De los turistas pasamos a los gatos. "El tema se nos va de las manos. En los próximos cuatro años hay que estabilizar - esterilizar- algunas colonias, empezando por la más grande, la de Montjuïc, y la de las antiguas fábricas de Poblenou". De los gatos pasamos a las cotorras. "La cotorra es como el mosquito tigre, del que volveremos a oír hablar este verano. La cotorra, como el mosquito, llegó un buen día y no encontró competidor. Es todo un problema". De las cotorras al jardiner de barri."Esa figura - me dice- la pillé en Vancouver, que es probablemente una de las comunidades más diversas de todo el planeta. Allí cada mes una etnia distinta se ocupa de determinados espacios públicos. Los chinos deciden si hay que plantar rosas o jazmines, siempre que puedan plantarse. Aquí podríamos hacer lo mismo en cada barrio. Eso daría mayor fuerza y cohesión a la vida de barrio, amén de dignificar al trabajador de Parcs i Jardins que hoy se limita a pasar el rastrillo y recoger las hojas de los árboles". Portabella viaja aquí y allá y pilla ideas. El bicing, el alquiler de bicis, o el jardiner de barri,y lo último, el cangur del barri (¿para cuándo el cantamañanas del barrio, el cual, a ser posible, no cante ni los sábados ni los domingos?). Ahora nos prepara un zoo marino, en una dársena del puerto. Pero en sus viajes también le preguntan por Barcelona, ciudad de moda. "El primer teniente de alcalde de Nueva York me preguntó si les hablaba en catalán a mis hijas y cómo hemos hecho para tener tan buena calidad de vida. La calidad de vida, ese es el nuevo discurso", me dice.
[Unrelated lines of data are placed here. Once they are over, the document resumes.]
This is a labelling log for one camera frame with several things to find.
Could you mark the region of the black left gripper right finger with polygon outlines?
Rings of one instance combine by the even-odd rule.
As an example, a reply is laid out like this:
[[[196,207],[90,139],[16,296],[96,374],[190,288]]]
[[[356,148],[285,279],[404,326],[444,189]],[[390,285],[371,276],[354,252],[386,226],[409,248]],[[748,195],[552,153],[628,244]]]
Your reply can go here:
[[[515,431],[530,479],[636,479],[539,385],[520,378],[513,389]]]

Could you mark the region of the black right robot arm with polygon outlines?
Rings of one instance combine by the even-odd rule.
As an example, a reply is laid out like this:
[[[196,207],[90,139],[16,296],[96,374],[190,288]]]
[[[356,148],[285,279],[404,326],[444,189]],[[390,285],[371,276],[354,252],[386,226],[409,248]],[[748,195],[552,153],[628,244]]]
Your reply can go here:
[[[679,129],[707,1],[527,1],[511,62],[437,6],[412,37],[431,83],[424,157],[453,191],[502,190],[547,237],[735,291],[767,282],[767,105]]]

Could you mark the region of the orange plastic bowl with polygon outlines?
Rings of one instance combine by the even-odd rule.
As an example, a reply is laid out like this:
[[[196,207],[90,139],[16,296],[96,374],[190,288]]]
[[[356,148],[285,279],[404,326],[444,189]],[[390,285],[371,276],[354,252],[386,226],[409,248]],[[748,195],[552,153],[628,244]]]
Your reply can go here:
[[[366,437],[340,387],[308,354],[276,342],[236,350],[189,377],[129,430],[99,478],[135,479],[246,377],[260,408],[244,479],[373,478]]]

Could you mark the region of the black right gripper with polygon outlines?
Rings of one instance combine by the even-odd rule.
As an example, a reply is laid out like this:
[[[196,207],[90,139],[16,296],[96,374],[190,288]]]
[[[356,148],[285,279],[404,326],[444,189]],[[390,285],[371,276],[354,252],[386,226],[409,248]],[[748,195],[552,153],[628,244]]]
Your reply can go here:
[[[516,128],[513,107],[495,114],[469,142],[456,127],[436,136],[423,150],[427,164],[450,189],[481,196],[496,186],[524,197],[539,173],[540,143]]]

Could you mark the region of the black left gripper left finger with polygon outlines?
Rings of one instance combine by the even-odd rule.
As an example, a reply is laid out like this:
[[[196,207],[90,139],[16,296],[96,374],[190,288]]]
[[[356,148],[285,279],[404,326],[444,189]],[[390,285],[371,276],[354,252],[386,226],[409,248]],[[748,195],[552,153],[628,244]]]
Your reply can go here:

Yo le pregunto por Copito de Nieve."¿Cómo es que no hay ningún recuerdo suyo en el zoo después de la pasta que os dio y os sigue dando, en royaltis?". "Íbamos a hacer una estatua con un mármol blanquísimo, pero muy caro, tanto de extraer como de transportar, y al final lo descartamos. Pero es cierto que estamos en deuda con Copito. Lo haremos, te lo prometo". Tomamos una segunda copa y me lleva en coche al Green Park, el pub de mi barrio, y del suyo. Al día siguiente le vi salir de su casa mientras cruzaba un autobús en el que viajaba su cara y su eslogan, "Utilitza´ns", y me acordé de la escena que encabeza los episodios de la serie Sexo en Nueva York,donde su protagonista es salpicada por el autobús donde viaja su rostro con la publicidad del artículo que escribe cada semana en un diario. Pero ese día no llovía y Portabella se fue la mar de limpito.